FREQUENCY RESOLUTION OF THE DFT
FREQUENCY LAYOUT OF THE DFT BINS

Each bin in the DFT output corresponds to a particular frequency. We can determine the frequency of a given bin using the following equation,

The frequency of the kth bin is given by,

k × (sampling_rate / N)

Where N is the number of samples in the input signal

Recall that the sampling rate used in our last few examples is 8Hz. This means that the frequencies of the output bins for our examples are 0Hz, 1Hz, 2Hz, 3Hz, 4Hz, 5Hz, 6Hz, and 7Hz. Play around with the following visualization to see how the bin frequencies are laid out as the number of samples in the input (N) changes.

 Figure 1.  Frequency Layout of DFT Bins Sampling Rate is assumed to be 8Hz N = 8(Number of Input Samples)

Notice that the bins are always evenly distributed across the frequency spectrum from 0Hz up to the sampling rate. Notice too, that the bins are always harmonically related. In other words, all bin frequencies are multiples of the second bin frequency (the bin right after the DC bin). You can think of this frequency as the fundamental frequency of the DFT, and calculate it as (sampling rate / N) hertz.

INCREASING THE FREQUENCY RESOLUTION
COLLECTING MORE SAMPLES

As the number of input samples increases, we can see that the resolution of the DFT output will also increase. If you need a higher resolution in the DFT output, you simply provide a longer input signal to the DFT.

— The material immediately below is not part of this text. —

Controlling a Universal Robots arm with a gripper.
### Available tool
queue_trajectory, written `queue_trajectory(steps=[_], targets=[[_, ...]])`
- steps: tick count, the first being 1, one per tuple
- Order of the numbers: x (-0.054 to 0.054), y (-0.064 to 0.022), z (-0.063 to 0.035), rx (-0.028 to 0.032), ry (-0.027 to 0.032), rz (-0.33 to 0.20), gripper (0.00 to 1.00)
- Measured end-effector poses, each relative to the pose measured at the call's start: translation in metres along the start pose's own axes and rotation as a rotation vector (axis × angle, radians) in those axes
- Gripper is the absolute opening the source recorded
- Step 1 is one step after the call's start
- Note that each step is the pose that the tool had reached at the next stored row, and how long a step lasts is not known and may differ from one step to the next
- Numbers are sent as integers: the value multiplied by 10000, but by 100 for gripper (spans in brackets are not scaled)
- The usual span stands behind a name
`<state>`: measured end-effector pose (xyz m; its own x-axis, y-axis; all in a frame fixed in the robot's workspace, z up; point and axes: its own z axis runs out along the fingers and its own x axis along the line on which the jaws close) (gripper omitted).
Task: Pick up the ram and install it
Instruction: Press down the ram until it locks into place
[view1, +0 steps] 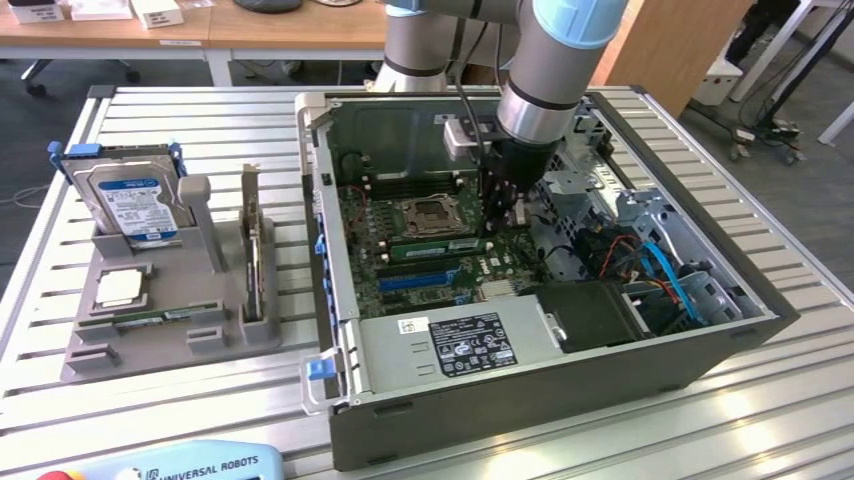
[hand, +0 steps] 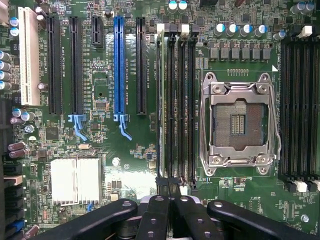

We often choose a DFT resolution which is high enough to allow us to distinguish between sinusoidal components which are close to one another in frequency. For example, let’s suppose that we’re trying to analyze a signal which is composed of two sinusoids. One of the sinusoids has a frequency of 5 Hz and the other has a frequency of 6 Hz. Figure 2 shows the composition of this compound signal. The 5 Hz phasor is shown in blue, and the 6 Hz phasor is shown in orange.

 Figure 2.  A Compound Waveform Composed of Two SinusoidsAt 5 Hz and 6 Hz

Since this signal is composed of two sinusoids, we would expect to see two peaks in the DFT output. One of these peaks should appear at 5 Hz, and one at 6 Hz. Since both of the circles have the same size (magnitude), we would also expect the two peaks to have the same height.

In order to properly identify these two individual sinusoids, we must increase the frequency resolution of the DFT output. This is accomplished by increasing the number of input samples which are fed to the DFT. Figure 3 allows you to vary the length of the input signal in order to see the effect on the DFT output. The two “expected” peaks are shown in red. Drag the slider at the bottom of Figure 3 to increase or decrease the length of the input signal.

 Figure 3.  Increasing DFT Resolution by Collecting More Input Samples Input Samples

There’s a very fundamental trade-off being demonstrated in Figure 3. In order to achieve high-resolution in the frequency domain, we must collect many samples in the time domain. The resolution of our DFT output is directly proportional to the length of the input signal we feed it.

This idea has big implications if we’re interested in performing high-resolution frequency analysis in real-time. The more input samples we need, the longer we have to wait for them. The longer we wait, the more latency we introduce into our analysis process. High resolution in the frequency domain implies a decrease in our time-domain resolution.